Forex Basics

Forex Basics: An Exchange Rate Tutorial
The benefits are gained and lost in the foreign exchange market, or "Forex" market due to fluctuations exchange rate. This may seem like common knowledge, but do not take for granted how to determine exchange rates.
In fact, there is a story rich behind the concept of the exchange rate, and it is important that you understand why things became what they are – and how to take advantage of that knowledge.
This quick tutorial on exchange rates will help you do just that.
First, consider the simplest definition of an exchange rate. An exchange rate is the value of a currency relative to another. If a U.S. dollar Canadian dollar is 1.20, the exchange rate is 1:1.2, or 1.2 for the CAD / USD pair currency.
What does this really mean, though? Why is it that a coin can be worth more than another, and who decides?
If one looks back to the first part of the 20th century, it will be recalled that most world currencies were back for precious metals like silver and gold.
It used to be that the United States followed the "gold standard" who "fixed" the price of one dollar per ounce of gold. All other currencies were then "tied" with the dollar and allowed to fluctuate in either direction by a margin of not more than 1 percent.
This type of exchange rate, although allowed to fluctuate minor, was considered a "fixed exchange rate."
Now, fast forward to the second half of the century, and detects that the "standard Gold 'has fallen, along with the model of fixed exchange rate. In contrast, the foreign exchange market now operates primarily in a "floating exchange rate.

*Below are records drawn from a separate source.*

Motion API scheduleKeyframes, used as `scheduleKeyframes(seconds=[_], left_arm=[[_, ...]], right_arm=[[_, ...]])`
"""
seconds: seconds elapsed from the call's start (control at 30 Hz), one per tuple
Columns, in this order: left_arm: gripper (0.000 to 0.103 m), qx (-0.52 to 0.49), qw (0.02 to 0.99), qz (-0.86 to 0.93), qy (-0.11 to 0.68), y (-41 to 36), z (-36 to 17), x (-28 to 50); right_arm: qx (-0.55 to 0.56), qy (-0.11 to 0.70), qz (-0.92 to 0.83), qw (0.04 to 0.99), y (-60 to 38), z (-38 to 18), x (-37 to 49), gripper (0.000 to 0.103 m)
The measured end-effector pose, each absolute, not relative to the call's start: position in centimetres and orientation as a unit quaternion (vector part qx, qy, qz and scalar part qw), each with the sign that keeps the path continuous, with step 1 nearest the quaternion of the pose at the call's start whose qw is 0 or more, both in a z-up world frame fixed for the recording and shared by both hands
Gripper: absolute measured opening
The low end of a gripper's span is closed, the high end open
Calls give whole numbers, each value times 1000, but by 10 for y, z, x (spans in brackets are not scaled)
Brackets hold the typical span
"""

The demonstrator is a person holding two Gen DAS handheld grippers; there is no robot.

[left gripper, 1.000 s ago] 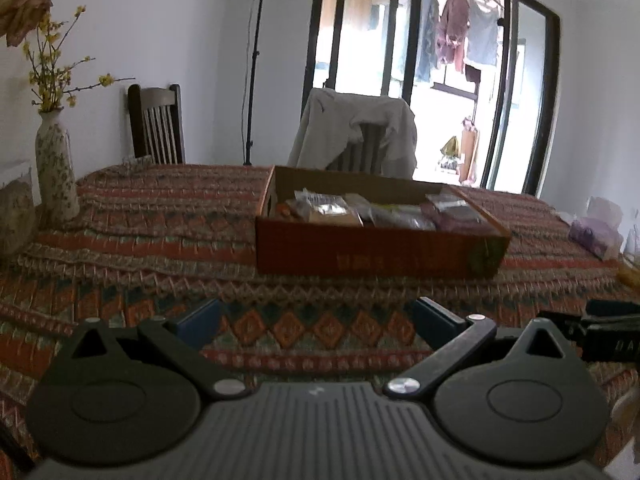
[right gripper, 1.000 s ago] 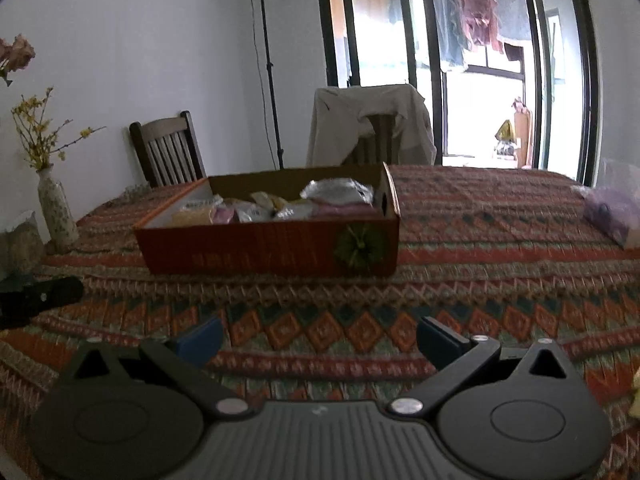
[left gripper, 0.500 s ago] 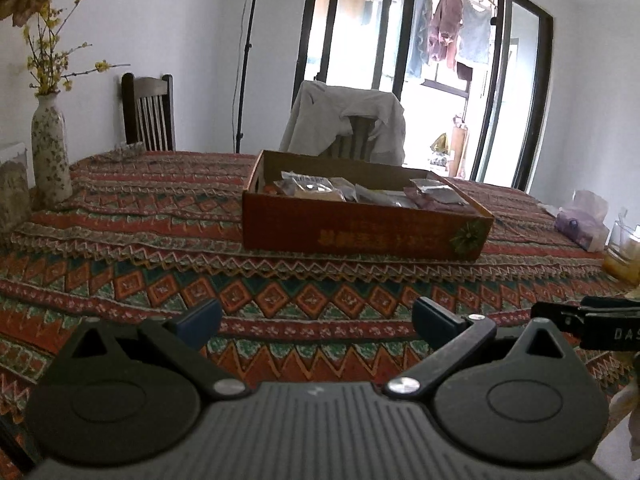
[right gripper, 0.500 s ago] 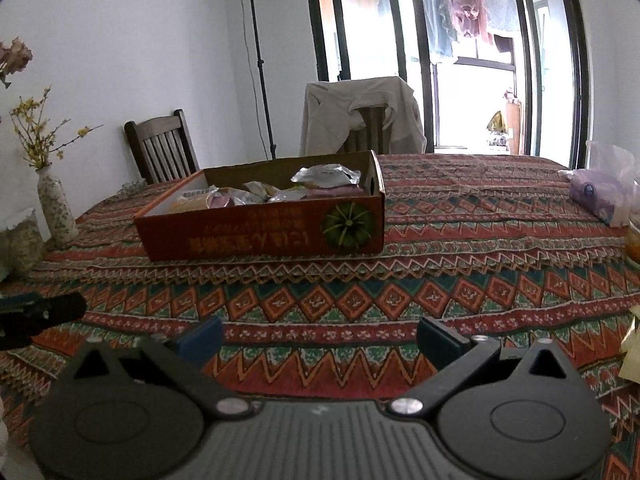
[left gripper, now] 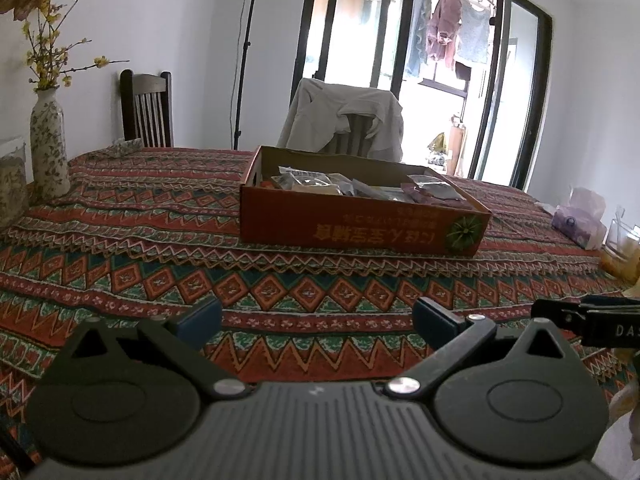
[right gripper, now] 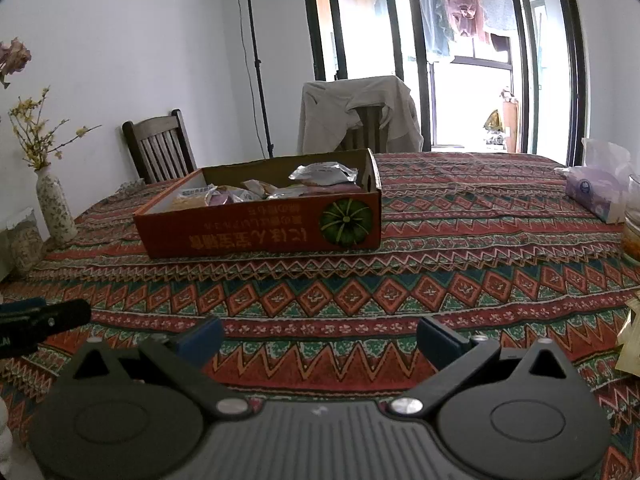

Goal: Organize snacks

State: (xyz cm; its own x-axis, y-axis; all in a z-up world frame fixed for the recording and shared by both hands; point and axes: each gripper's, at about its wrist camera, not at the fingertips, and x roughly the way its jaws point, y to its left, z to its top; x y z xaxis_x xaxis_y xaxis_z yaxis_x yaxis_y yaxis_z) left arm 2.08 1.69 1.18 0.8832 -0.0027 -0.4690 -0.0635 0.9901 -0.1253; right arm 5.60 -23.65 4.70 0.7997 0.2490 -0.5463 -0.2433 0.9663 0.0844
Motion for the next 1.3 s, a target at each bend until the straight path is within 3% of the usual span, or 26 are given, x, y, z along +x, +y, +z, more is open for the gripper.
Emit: scheduleKeyframes(seconds=[1.3], left_arm=[[103,-68,968,8,242,17,9,22]], right_arm=[[5,289,130,949,-236,47,56,103]])
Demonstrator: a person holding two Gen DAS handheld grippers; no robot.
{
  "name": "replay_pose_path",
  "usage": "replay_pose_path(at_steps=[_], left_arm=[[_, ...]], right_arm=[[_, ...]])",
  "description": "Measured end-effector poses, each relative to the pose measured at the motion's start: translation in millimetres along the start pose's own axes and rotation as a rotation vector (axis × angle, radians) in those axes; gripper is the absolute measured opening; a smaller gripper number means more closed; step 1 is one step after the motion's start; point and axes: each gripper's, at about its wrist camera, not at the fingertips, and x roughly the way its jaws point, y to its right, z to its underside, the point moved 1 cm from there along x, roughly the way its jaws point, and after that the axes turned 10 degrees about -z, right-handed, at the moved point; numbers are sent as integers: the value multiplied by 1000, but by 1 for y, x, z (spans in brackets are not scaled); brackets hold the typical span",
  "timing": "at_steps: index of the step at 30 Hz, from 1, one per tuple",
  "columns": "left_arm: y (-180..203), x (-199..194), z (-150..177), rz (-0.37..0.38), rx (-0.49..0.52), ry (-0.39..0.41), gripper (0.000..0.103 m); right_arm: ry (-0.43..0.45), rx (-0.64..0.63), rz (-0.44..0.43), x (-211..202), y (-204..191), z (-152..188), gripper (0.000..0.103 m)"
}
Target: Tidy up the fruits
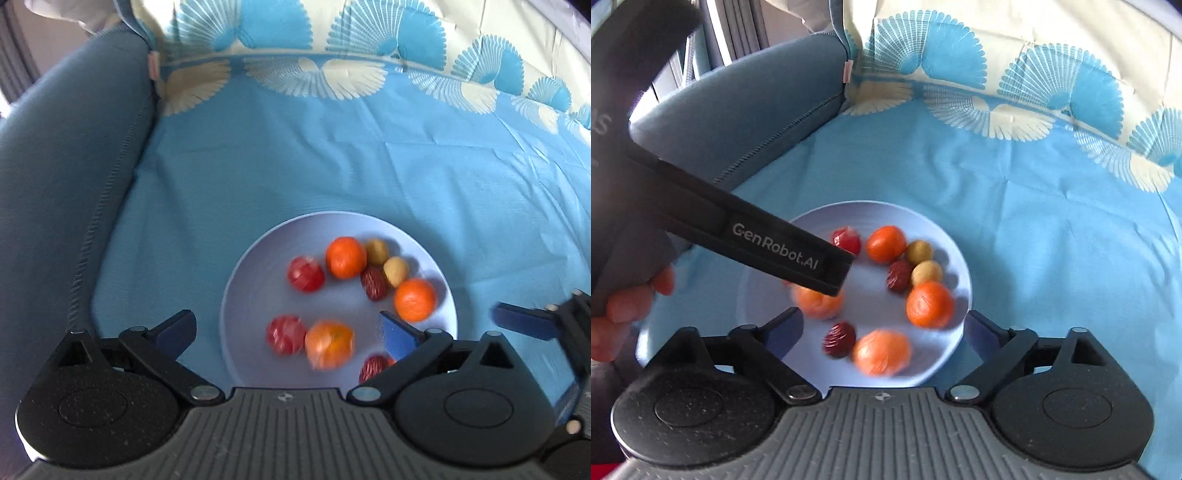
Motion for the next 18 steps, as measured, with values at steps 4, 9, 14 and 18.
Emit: replay_pose_path(at_steps=[4, 9, 14, 18], left_arm=[[-3, -43, 24, -73, -6, 13, 103], [-15, -93, 61, -71, -74, 5, 103], [-17, -123, 89, -82, -90, 11, 103], [-19, -143, 100, -80, -116, 25, 103]], right_arm=[[-4, 51, 6, -36, -13, 15, 102], [35, 77, 50, -85, -34, 33, 102], [88, 76, 105, -117, -52, 46, 102], [115, 84, 116, -136, -60, 54, 102]])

Fluctuating exchange rates are governed by the forces of supply and demand. If demand for a currency exceeds supply, then the exchange rate (and value) that currency will rise.
Similarly, if the supply of a currency exceeds market demand, then the value of that currency (and exchange rate) will fall.
We see this today about the U.S. dollar. In order to keep up with government spending, the Federal Reserve printing more dollars and more, then sells them to other countries as "debt."
Market forces previously gave the dollar its strength – as exports of oil and oil transactions in dollars U.S. – Have eroded. Therefore, not only find the dollar exchange rate weakened, but also the exchange rates of many of our trading partners closer.
The Japanese Yen, for example, has fallen even more than the dollar. Part of this is a global crash in the Asian market, but is also related to the fact that much of Japan's economic growth late last century depended on exports to the United States.
This is just one example of how market forces affect exchange rates, but it is useful to examine some of the factors involved in rate fluctuations.
If you want a real exchange rate tutorial world, I recommend opening a demo trading account with an online broker. Get some evidence of offices to get an idea of things, and take note of current exchange rates.
Then be sure to keep abreast of world news and financial, and see if can discover relationships between the most important announcements and exchange rate fluctuations!
About the Author
Rosli Shafiee has been trading in Forex since July 2005. During that time not so many software that able to do online trading autopilot until he form
http://www.forexkiller-reviews.com
for a numbers of autopilot software.